PUBLISHED BY
Ellison, M.; Mangiola, M.; Marrari, M.; Bentlejewski, C.; Sadowski, J.; Zern, D.; Kramer, Cynthia Silvia Maria; Heidt, S.; Niemann, M.; Xu, Q.; Dipchand, A. I.; Mahle, W. T.; Rossano, J. W.; Canter, C. E.; Singh, T. P.; Zuckerman, W. A.; Hsu, D. T.; Feingold, B.; Webber, S. A.; Zeevi, A.
PUBLISHED IN
Frontiers in Immunology
PATIENTS
ABSTRACT
Human leukocyte antigen (HLA) molecular mismatch is a powerful biomarker of rejection. Few studies have explored its use in assessing rejection risk in heart transplant recipients. We tested the hypothesis that a combination of HLA Epitope Mismatch Algorithm (HLA-EMMA) and Predicted Indirectly Recognizable HLA Epitopes (PIRCHE-II) algorithms can improve risk stratification of pediatric heart transplant recipients. Class I and II HLA genotyping were performed by next-generation sequencing on 274 recipient/donor pairs enrolled in the Clinical Trials in Organ Transplantation in Children (CTOTC).
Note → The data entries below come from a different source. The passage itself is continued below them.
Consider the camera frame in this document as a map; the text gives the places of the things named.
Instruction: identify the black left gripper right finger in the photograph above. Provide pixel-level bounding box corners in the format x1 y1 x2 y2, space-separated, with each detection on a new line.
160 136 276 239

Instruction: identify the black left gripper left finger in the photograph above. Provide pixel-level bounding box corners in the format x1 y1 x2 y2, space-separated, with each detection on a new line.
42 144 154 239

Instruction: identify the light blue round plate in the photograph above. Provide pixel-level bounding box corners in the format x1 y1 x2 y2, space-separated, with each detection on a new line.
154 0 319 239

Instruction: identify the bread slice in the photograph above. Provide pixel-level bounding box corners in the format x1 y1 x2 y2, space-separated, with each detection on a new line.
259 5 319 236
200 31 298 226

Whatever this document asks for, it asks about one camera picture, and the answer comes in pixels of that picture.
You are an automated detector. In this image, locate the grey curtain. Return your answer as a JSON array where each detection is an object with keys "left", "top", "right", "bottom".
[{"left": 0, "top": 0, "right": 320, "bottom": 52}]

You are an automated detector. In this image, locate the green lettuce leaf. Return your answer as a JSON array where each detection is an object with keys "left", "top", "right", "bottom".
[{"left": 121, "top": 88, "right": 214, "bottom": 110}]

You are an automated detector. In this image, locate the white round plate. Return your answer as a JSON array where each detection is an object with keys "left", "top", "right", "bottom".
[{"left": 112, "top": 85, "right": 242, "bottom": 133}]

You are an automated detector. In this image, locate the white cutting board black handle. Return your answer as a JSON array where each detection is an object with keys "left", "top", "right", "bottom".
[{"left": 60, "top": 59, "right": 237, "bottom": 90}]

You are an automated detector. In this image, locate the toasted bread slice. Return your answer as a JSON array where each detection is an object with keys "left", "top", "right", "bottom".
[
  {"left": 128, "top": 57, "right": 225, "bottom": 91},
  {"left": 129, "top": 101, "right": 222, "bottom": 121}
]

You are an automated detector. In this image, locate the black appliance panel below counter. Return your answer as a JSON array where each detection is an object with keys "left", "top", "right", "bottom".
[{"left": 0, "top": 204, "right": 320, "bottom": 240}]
Using high-resolution genotypes, we performed HLA molecular mismatch analysis with HLA-EMMA and PIRCHE-II, and correlated these findings with clinical outcomes. Patients without pre-formed donor specific antibody (DSA) (n=100) were used for correlations with post-transplant DSA and antibody mediated rejection (ABMR). Risk cut-offs were determined for DSA and ABMR using both algorithms. HLA-EMMA cut-offs alone predict the risk of DSA and ABMR; however, if used in combination with PIRCHE-II, the population could be further stratified into low-, intermediate-, and high-risk groups. The combination of HLA-EMMA and PIRCHE-II enables more granular immunological risk stratification. Intermediate-risk cases, like low-risk cases, are at a lower risk of DSA and ABMR. This new way of risk evaluation may facilitate individualized immunosuppression and surveillance.